Materials scientist and physicist

Orlando Auciello is an Argentine-born materials scientist and physicist. He is a Distinguished Endowed Chair Professor in the Departments of Materials Science and Engineering and Bioengineering at the University of Texas at Dallas (2013–present).

He previously served as a Distinguished Fellow and senior scientist at Argonne National Laboratory (1996-2012), where he co-developed ultrananocrystalline diamond (UNCD) thin-film technology. Auciello co-founded Advanced Diamond Technologies in 2003 to commercialize UNCD-based products, including mechanical pump seals, bearings, and AFM tips with significantly enhanced performance; the company's industrial division was acquired by John Crane in 2019.

He also co-founded Original Biomedical Implants (OBI-USA, 2013–present; OBI-México, 2016-present), focused on developing and commercializing next-generation medical implants and prostheses coated with biocompatible UNCD for applications such as dental implants, orthopedic devices, and biosensors.

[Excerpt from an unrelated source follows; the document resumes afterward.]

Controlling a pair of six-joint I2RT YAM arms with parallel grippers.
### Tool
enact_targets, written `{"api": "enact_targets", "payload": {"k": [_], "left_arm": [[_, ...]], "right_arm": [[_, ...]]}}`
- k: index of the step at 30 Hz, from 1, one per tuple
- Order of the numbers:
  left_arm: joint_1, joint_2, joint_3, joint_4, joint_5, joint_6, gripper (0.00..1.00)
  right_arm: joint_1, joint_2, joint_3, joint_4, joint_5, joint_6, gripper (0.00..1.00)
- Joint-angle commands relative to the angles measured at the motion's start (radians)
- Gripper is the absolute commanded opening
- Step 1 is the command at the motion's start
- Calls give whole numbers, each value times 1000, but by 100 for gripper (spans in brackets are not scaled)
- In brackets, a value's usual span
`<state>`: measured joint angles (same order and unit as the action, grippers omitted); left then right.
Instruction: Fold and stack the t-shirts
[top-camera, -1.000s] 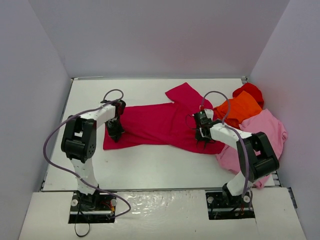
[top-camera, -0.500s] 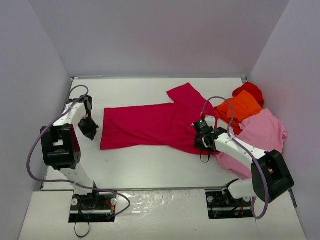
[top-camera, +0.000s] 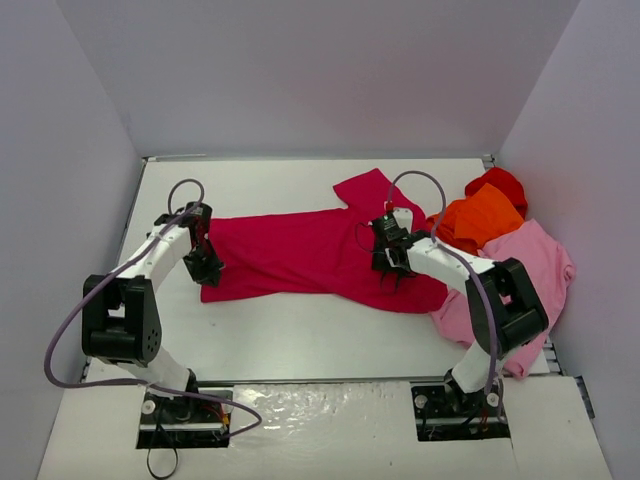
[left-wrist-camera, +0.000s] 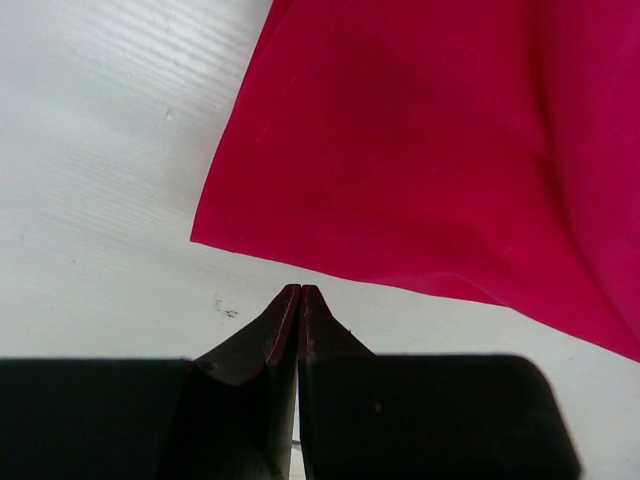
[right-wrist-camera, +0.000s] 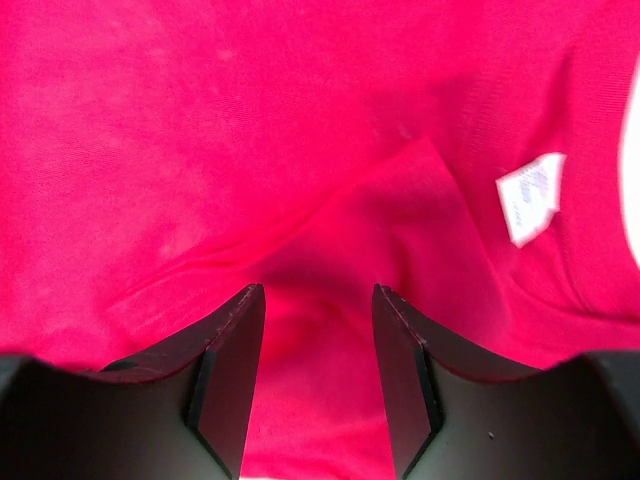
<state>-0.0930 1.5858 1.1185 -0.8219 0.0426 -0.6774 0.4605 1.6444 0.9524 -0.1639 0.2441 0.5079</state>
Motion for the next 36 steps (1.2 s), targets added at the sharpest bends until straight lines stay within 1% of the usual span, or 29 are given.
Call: {"api": "enact_targets", "payload": {"k": [1, 4, 7, 10, 16, 18, 25, 27, 28, 32, 36], "left_arm": [[-1, -18, -8, 33, 16, -17, 0], [-7, -26, -45, 45, 5, -16, 0], [-5, -20, -75, 63, 2, -16, 0], [-10, -4, -91, 83, -3, -15, 0], [-21, 44, -103, 129, -18, -14, 0], [-32, 64, -104, 141, -19, -14, 0], [-70, 126, -121, 194, -27, -31, 0], [-86, 149, -123, 216, -29, -37, 0], [-91, 166, -121, 216, -29, -37, 0], [-110, 200, -102, 197, -32, -35, 0], [-113, 183, -82, 154, -35, -28, 0]], "right_arm": [[-11, 38, 36, 49, -37, -29, 44], [-13, 59, 21, 74, -36, -29, 44], [-17, 77, 10, 99, -32, -37, 42], [-20, 81, 11, 99, -32, -37, 30], [-22, 50, 24, 72, -7, -53, 9], [-23, 37, 30, 51, 8, -63, 6], [-35, 7, 36, 16, 11, -75, 6], [-42, 2, 32, 11, 11, -78, 3], [-45, 0, 31, 7, 12, -79, 0], [-57, -16, 36, 0, 14, -85, 0], [-68, -20, 50, -8, 6, -92, 0]]}}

== Early life and education ==
Auciello was born in Córdoba, Argentina. He completed a program in electronic engineering at the National University of Córdoba from 1964 to 1970. He received his MS in physics in 1973 and PhD in physics in 1976 from the Physics Institute "Dr. Balseiro" at the Universidad Nacional de Cuyo-Argentina.

== Career ==
Auciello conducted research as postdoc at McMaster University (1977-1979) and Senior Scientists the University of Toronto (1979-1984). He was an associate professor at North Carolina State University (1985-1988) and a senior scientist at the Microelectronics Center of North Carolina (1988-1996). At Argonne National Laboratory (1996-2012), becoming a Distinguished Fellow in 2010.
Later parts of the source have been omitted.